THE PROBLEM → Your copy should match the listing below word for word, with no images in it.

------

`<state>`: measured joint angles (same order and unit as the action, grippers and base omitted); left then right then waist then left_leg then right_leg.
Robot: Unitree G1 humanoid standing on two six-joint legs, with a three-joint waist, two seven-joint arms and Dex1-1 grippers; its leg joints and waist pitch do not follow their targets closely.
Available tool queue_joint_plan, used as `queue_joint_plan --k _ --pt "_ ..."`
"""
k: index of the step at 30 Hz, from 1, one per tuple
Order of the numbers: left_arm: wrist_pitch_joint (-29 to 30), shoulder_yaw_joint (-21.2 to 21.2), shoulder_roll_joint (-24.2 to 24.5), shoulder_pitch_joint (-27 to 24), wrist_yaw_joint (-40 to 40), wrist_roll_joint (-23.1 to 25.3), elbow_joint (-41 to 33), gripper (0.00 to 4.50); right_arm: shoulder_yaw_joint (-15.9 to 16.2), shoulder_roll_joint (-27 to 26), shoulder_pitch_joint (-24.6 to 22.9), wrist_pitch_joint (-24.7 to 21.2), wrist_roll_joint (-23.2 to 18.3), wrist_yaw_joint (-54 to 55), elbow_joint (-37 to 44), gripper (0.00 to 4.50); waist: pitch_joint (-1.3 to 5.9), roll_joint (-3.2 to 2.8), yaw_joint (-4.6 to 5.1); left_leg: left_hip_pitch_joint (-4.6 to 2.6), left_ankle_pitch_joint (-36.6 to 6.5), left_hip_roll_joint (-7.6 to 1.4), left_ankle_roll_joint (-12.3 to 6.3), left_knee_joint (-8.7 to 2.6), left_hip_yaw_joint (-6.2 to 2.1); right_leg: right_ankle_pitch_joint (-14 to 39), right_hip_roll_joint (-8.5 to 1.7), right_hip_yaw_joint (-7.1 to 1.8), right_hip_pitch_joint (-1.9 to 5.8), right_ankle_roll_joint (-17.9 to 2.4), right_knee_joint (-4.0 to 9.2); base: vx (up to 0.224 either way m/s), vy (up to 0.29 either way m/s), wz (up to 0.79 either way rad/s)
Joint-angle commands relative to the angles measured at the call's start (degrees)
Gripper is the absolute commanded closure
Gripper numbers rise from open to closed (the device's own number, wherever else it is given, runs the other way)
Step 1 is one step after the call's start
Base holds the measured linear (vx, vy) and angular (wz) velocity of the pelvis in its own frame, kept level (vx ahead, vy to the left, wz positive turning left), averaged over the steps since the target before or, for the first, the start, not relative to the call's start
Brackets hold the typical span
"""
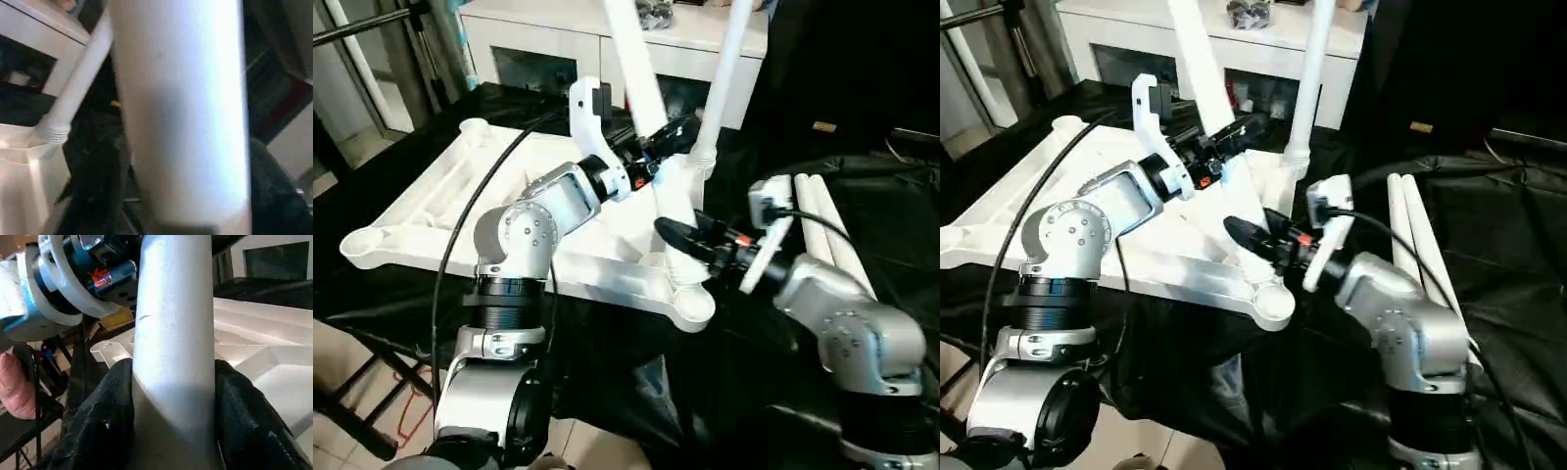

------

ANSWER BELOW →
`<state>`: measured joint angles (same order and unit as the action, grippers and base omitted); left then right then waist then left_leg then right_leg.
Robot: Unitree G1 humanoid standing on two six-joint legs, with a three-joint waist, two seven-joint arms and Dex1-1 grippers; its leg joints and waist pitch do not follow their targets closely.
Available tool queue_joint_plan, used as `queue_joint_plan --k _ --pt "_ ..."`
"""
k: index of the step at 30 Hz, from 1, one per tuple
Order of the numbers: left_arm: wrist_pitch_joint (-29 to 30), shoulder_yaw_joint (-21.2 to 21.2), shoulder_roll_joint (-24.2 to 24.5), shoulder_pitch_joint (-27 to 24), wrist_yaw_joint (-40 to 40), wrist_roll_joint (-23.1 to 25.3), elbow_joint (-41 to 33), gripper (0.00 to 4.50); right_arm: shoulder_yaw_joint (-15.9 to 16.2), shoulder_roll_joint (-27 to 26), shoulder_pitch_joint (-24.6 to 22.9), wrist_pitch_joint (-24.7 to 21.2), wrist_roll_joint (-23.2 to 18.3), wrist_yaw_joint (-54 to 55), elbow_joint (-37 to 44), gripper (0.00 to 4.50); waist: pitch_joint (-1.3 to 5.9), roll_joint (-3.2 to 2.8), yaw_joint (-4.6 to 5.1); left_leg: left_hip_pitch_joint (-4.6 to 2.6), left_ankle_pitch_joint (-36.6 to 6.5), left_hip_roll_joint (-7.6 to 1.4), left_ankle_roll_joint (-12.3 to 6.3), left_knee_joint (-8.7 to 2.6), left_hip_yaw_joint (-6.2 to 2.1); right_leg: right_ankle_pitch_joint (-14 to 39), right_hip_roll_joint (-8.5 to 1.7), right_hip_yaw_joint (-7.1 to 1.8), right_hip_pitch_joint (-1.9 to 5.8), right_ankle_roll_joint (-17.9 to 2.4), right_knee_joint (-4.0 to 9.2); base: vx (up to 0.224 either way m/s), vy (up to 0.29 either way m/s), wz (up to 0.79 either way rad/s)
Joint-angle commands relative to the angles measured at the call's start (degrees)
Gripper is the absolute commanded closure
Gripper numbers rise from open to closed (the device's own number, wherever else it is given, runs the other way)
Step 1 is one step after the call's start
Base holds the measured linear (vx, vy) and angular (wz) velocity of the pelvis in its own frame, kept level (vx ahead, vy to the left, wz positive turning left), averaged over the steps since the target before or, for the first, the start, not relative to the call's start
Brackets hold the typical span
"""

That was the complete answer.